Linda Hasenfratz, executive chair of Linamar Corp., took aim at those in Ottawa who criticize Canada’s productivity, telling a Toronto audience Monday that it is the public sector’s flat record over the past 25 years that is pulling productivity down.
“The business sector (has) grown productivity about 50 per cent since roughly 2000 (but) the non business sector — this is government and not-for-profit businesses and workers — in those areas … productivity has been absolutely flat, zero growth, not one bit of productivity,” she said at the University of Waterloo’s Tech Horizons conference.
“I find it kind of frustrating because those people were telling us in business that we’re not productive when they’re the ones who are flat like pancakes.”
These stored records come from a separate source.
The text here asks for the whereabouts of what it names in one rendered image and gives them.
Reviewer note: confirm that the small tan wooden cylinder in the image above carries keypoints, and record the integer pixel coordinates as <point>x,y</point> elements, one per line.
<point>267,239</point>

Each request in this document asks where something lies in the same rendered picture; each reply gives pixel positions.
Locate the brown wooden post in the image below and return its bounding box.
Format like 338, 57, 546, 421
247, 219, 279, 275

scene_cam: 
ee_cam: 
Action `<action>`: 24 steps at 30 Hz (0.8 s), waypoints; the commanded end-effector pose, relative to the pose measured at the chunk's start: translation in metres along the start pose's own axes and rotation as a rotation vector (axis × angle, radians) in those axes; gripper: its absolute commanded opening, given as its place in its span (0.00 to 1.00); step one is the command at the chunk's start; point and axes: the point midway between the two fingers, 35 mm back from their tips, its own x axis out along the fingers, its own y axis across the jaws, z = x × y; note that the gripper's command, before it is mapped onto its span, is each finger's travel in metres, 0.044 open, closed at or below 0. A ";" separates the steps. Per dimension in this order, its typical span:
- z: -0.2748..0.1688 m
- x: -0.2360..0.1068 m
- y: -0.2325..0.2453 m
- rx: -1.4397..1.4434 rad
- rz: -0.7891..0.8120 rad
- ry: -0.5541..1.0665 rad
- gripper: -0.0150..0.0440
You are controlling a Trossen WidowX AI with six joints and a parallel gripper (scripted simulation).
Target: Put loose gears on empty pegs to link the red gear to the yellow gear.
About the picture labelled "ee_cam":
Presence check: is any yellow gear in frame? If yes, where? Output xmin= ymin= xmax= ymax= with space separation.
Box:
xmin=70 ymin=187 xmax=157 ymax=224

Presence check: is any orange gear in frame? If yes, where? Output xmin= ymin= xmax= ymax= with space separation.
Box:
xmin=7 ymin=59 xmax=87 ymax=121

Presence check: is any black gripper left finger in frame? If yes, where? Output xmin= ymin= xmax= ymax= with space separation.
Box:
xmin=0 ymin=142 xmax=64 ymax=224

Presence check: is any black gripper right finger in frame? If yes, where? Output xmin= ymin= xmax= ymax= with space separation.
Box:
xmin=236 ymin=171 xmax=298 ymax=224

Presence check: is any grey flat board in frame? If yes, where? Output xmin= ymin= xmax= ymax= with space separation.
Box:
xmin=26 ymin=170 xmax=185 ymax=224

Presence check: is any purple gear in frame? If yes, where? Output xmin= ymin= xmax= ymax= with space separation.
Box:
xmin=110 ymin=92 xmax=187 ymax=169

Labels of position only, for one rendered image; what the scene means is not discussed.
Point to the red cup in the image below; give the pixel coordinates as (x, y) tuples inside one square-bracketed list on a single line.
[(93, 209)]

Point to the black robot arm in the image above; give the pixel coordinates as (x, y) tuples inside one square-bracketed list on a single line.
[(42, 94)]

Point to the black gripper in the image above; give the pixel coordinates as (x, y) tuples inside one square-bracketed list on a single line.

Concern over Canada’s lagging productivity was thrown into high gear last year when Bank of Canada senior deputy Carolyn Rogers declared it was a “break the glass” emergency for the country. She warned that the country risked stoking inflation if it did not reverse the trend, noting that Canada’s productivity had fallen from a “not great” record of producing 88 per cent of the value generated by the United States economy per hour in 1984 to just 71 per cent in 2022.
Hasenfratz countered that Canadian policymakers make a mistake when they compare the country’s productivity growth solely to the United States.
“Canada tracks pretty consistently with the rest of the world. All of us are lagging the U.S.,” she said, suggesting that the real reason to focus on the United States should be to figure out what they are doing right that is creating a gap with the rest of the developed world.
“Personally, I think it’s the tech sector,” Hasenfratz said. “There’s huge revenue (and) not a lot of employment. And I feel like that’s probably a big factor, but I haven’t dissected it.”
She has other beefs with criticism of Canada’s productivity, including that the analysis often doesn’t focus on sector differences when it comes to performance.
“Some sectors are actually growing productivity much faster than the U.S., and manufacturing happens to be one of them,” she said. “We have grown productivity in Canada at twice the rate of the U.S. over the last 15 years.”
Investment in manufacturing has also grown since 2010, she said.
“We’ve grown at six times the rate of the U.S. in terms of investing in manufacturing. So when people tell you Canadian business isn’t investing, that’s not true either,” she said.
Aggregating data tends to render it useless, Hasenfratz said, adding that even if Canada’s non-business sector remains part of the analysis, there is room for improvement despite some necessary functions that will never generate revenue.
“I think we need to dislodge a lot of people from this non-business sector and get them into revenue generating businesses,” she said. “That would make an enormous difference to overall Canadian productivity.”